Will it be possible down the line to have torch.stft or torch.istft support PackedSequence objects?

I have provided a minimum working example here:

from torch.nn.utils.rnn import pad_sequence
from torch.nn.utils.rnn import pack_padded_sequence
from torch.nn.utils.rnn import pad_packed_sequence


fft_size = 1024
hop_size = 256


batched_audio = torch.rand((3, 50000))
window = torch.hann_window(fft_size)
Y = torch.stft(batched_audio, n_fft=fft_size, hop_length=hop_size,
               window=window)

print(torch.is_tensor(Y))
# Out: True

In the above cell, all the audio is equal length (50000 samples). Below is an example with varying length audio (50000, 40000, and 30000 samples respectively).

batched_audio = [torch.rand(50000), torch.rand(40000), torch.rand(30000)]
lengths = [len(x) for x in batched_audio]
padded_audio = pad_sequence(batched_audio, batch_first=True)
packed_audio = pack_padded_sequence(padded_audio, lengths, batch_first=True)
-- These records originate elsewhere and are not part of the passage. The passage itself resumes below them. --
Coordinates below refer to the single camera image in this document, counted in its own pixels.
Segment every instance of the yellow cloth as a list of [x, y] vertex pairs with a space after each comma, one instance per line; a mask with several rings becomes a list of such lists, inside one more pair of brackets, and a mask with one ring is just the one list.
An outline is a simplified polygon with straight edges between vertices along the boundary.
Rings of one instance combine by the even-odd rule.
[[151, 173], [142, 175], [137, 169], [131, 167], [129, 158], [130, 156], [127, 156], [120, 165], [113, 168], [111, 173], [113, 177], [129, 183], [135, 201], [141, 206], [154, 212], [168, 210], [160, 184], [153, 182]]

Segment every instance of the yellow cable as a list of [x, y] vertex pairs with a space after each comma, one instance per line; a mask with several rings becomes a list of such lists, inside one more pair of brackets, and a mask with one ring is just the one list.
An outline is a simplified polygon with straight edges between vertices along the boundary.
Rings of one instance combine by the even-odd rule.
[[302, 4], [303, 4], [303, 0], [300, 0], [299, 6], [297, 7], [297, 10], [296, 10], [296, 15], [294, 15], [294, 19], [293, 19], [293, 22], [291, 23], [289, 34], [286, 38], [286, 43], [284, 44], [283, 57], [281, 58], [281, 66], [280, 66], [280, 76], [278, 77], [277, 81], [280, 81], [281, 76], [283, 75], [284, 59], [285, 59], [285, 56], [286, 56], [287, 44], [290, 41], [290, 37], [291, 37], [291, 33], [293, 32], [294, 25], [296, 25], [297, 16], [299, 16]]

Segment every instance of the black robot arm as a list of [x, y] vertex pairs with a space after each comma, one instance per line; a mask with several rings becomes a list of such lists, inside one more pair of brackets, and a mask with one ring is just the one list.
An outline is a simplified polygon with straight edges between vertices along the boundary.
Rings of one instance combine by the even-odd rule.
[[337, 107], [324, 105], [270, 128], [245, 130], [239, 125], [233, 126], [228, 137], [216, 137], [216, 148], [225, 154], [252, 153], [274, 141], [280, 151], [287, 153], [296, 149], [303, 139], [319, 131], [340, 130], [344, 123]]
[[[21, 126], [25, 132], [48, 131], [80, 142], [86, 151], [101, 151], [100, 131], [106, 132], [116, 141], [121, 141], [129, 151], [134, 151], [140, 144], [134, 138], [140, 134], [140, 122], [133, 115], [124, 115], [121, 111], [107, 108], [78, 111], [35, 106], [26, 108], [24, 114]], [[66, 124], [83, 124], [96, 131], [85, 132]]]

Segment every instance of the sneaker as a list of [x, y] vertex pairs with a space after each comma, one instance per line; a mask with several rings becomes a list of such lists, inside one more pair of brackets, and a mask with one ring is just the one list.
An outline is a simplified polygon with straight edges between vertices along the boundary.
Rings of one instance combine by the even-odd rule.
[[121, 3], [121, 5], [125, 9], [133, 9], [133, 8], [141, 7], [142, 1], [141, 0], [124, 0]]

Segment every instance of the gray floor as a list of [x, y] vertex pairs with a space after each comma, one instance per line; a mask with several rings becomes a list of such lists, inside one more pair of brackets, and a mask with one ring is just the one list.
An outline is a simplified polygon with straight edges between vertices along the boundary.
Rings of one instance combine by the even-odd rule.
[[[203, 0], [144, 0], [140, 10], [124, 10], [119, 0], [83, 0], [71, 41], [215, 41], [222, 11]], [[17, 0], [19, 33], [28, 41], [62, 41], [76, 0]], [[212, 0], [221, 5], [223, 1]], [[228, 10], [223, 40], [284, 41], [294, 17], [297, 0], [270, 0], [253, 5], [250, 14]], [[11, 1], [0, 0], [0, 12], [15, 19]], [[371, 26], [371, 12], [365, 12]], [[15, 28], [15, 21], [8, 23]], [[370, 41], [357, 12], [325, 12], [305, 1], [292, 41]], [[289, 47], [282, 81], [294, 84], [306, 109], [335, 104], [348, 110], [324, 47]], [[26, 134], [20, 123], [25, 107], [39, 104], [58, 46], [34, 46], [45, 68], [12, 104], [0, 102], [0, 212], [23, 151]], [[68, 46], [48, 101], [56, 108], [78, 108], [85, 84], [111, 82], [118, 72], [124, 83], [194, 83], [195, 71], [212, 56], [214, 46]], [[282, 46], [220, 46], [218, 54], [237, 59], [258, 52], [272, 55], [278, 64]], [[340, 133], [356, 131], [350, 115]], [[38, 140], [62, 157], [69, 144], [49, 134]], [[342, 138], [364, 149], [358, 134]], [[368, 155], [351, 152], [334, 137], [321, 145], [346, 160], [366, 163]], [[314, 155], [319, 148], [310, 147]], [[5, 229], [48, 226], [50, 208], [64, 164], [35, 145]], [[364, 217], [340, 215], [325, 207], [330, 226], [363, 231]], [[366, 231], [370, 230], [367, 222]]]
Y = torch.stft(packed_audio, n_fft=fft_size, hop_length=hop_size,
               window=window)

# Out: AttributeError: 'PackedSequence' object has no attribute 'dim'

This would be really handy to have to batch process variable-length audio; taking the STFT and ISTFT are important operations.

I guess the workaround for this right now would be to pre-compute STFTs of all the waveforms before calling pad_sequence, but I’m trying to reduce the GPU memory footprint of my tests. I thought on-the-fly STFT computation would be more efficient.